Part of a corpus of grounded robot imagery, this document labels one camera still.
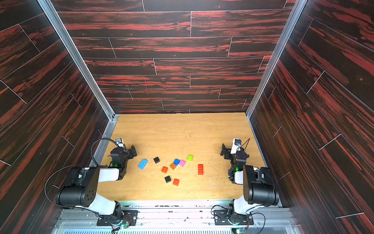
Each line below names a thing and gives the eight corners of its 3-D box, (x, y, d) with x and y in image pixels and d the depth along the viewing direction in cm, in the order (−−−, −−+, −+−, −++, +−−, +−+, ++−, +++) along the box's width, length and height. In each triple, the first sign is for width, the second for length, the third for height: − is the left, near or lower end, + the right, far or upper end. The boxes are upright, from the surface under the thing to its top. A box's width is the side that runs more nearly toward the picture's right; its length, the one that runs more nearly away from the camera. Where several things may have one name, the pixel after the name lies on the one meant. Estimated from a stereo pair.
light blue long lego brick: (138, 168, 94) (137, 166, 92) (142, 159, 98) (141, 158, 96) (144, 170, 93) (143, 168, 91) (148, 161, 97) (147, 159, 95)
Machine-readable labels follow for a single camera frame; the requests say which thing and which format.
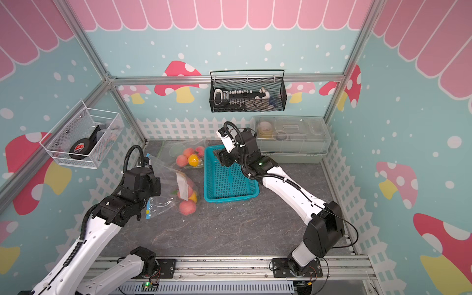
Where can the black tape measure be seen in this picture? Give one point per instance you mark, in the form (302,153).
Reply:
(83,147)

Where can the black power strip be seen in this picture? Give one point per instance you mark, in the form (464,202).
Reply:
(223,98)

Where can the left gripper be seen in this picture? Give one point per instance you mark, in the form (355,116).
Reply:
(156,184)

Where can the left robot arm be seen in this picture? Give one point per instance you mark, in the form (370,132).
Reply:
(100,224)

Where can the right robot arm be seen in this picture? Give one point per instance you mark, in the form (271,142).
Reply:
(324,221)

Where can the pink peach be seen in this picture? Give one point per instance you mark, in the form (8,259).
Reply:
(187,207)
(182,161)
(185,193)
(200,151)

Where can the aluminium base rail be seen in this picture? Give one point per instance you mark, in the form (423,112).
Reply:
(231,275)

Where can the clear green zip-top bag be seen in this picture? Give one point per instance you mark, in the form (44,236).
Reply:
(170,150)

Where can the clear plastic storage box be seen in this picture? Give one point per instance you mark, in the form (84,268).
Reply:
(292,139)

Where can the teal plastic basket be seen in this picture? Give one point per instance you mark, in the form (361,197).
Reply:
(225,184)

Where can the white wire wall basket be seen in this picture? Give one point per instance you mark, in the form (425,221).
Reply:
(83,137)

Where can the orange-pink peach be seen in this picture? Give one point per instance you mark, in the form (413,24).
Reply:
(188,152)

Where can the black wire wall basket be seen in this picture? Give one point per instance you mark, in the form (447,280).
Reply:
(271,80)

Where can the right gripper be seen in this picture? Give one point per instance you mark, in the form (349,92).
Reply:
(223,156)

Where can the yellow peach with leaf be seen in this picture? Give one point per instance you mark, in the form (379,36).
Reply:
(193,197)

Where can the blue stick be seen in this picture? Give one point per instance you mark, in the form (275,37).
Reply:
(171,181)

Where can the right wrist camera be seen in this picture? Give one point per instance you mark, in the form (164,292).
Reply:
(226,138)

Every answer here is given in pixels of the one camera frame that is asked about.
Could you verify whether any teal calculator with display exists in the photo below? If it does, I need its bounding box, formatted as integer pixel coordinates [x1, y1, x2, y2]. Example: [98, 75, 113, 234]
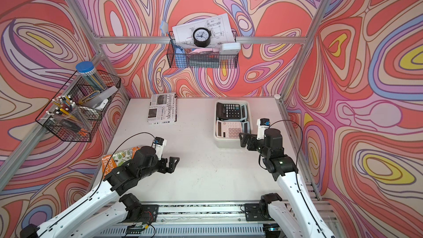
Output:
[241, 121, 251, 133]

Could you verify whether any cream plastic storage box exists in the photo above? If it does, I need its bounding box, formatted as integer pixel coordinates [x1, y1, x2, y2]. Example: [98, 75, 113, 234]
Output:
[213, 100, 252, 149]

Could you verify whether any light blue calculator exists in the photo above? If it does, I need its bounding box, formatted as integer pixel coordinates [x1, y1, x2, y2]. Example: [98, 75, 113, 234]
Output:
[240, 104, 249, 122]

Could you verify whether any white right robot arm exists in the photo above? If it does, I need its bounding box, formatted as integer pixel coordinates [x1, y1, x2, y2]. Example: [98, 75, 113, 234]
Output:
[239, 126, 335, 238]

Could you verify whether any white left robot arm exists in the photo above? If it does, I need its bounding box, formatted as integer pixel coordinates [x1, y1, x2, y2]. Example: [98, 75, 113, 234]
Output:
[19, 146, 180, 238]

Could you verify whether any white box in side basket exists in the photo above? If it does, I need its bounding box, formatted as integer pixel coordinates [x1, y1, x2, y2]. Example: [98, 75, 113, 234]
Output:
[80, 86, 118, 109]

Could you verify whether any colourful treehouse book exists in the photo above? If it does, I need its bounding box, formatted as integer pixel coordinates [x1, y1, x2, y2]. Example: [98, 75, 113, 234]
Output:
[101, 147, 140, 177]

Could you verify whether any design weekly magazine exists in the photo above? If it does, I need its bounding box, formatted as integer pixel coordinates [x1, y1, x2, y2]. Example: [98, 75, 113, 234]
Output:
[148, 93, 177, 125]

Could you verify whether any white device in basket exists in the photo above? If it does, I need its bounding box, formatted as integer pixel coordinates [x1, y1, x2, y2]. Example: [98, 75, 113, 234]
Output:
[219, 43, 241, 55]

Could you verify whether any black round clock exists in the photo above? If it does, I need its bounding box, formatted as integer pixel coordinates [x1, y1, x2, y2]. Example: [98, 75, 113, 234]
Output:
[193, 28, 211, 48]

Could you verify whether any clear cup of pens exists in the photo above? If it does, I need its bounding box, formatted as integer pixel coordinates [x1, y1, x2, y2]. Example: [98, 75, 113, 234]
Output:
[46, 95, 93, 135]

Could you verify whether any white paper drawing sheet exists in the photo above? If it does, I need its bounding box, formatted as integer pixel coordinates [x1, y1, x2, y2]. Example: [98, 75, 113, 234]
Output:
[173, 14, 235, 48]

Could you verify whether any blue lid pencil jar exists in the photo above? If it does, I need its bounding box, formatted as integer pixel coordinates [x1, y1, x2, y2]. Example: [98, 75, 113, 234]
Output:
[76, 61, 107, 91]

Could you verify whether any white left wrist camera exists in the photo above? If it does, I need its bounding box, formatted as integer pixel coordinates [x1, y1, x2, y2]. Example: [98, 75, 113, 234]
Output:
[152, 137, 167, 160]

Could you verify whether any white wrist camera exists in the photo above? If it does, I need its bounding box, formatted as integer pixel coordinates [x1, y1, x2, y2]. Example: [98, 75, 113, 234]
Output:
[152, 137, 167, 160]
[257, 118, 271, 140]

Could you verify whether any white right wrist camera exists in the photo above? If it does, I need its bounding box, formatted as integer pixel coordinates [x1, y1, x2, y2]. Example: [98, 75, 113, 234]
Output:
[257, 118, 271, 140]

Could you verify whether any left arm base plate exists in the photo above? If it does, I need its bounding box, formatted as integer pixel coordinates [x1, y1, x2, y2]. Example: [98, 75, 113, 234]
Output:
[124, 205, 159, 223]

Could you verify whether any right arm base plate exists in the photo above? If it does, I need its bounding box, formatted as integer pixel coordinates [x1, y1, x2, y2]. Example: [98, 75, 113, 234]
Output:
[241, 203, 273, 221]

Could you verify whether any black wire back basket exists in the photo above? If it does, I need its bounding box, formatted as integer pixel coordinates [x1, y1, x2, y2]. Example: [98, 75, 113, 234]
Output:
[166, 30, 239, 69]

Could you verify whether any black wire side basket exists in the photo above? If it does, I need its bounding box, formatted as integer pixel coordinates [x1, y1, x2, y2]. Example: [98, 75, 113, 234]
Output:
[35, 70, 121, 142]

**Task objective**
What lines in the data above contain the word "frame"? Copy them all.

**Output below**
Machine-readable labels follow for a single camera frame; the requests say which thing and which format.
Every answer here is given in pixels of the one camera frame that is asked about.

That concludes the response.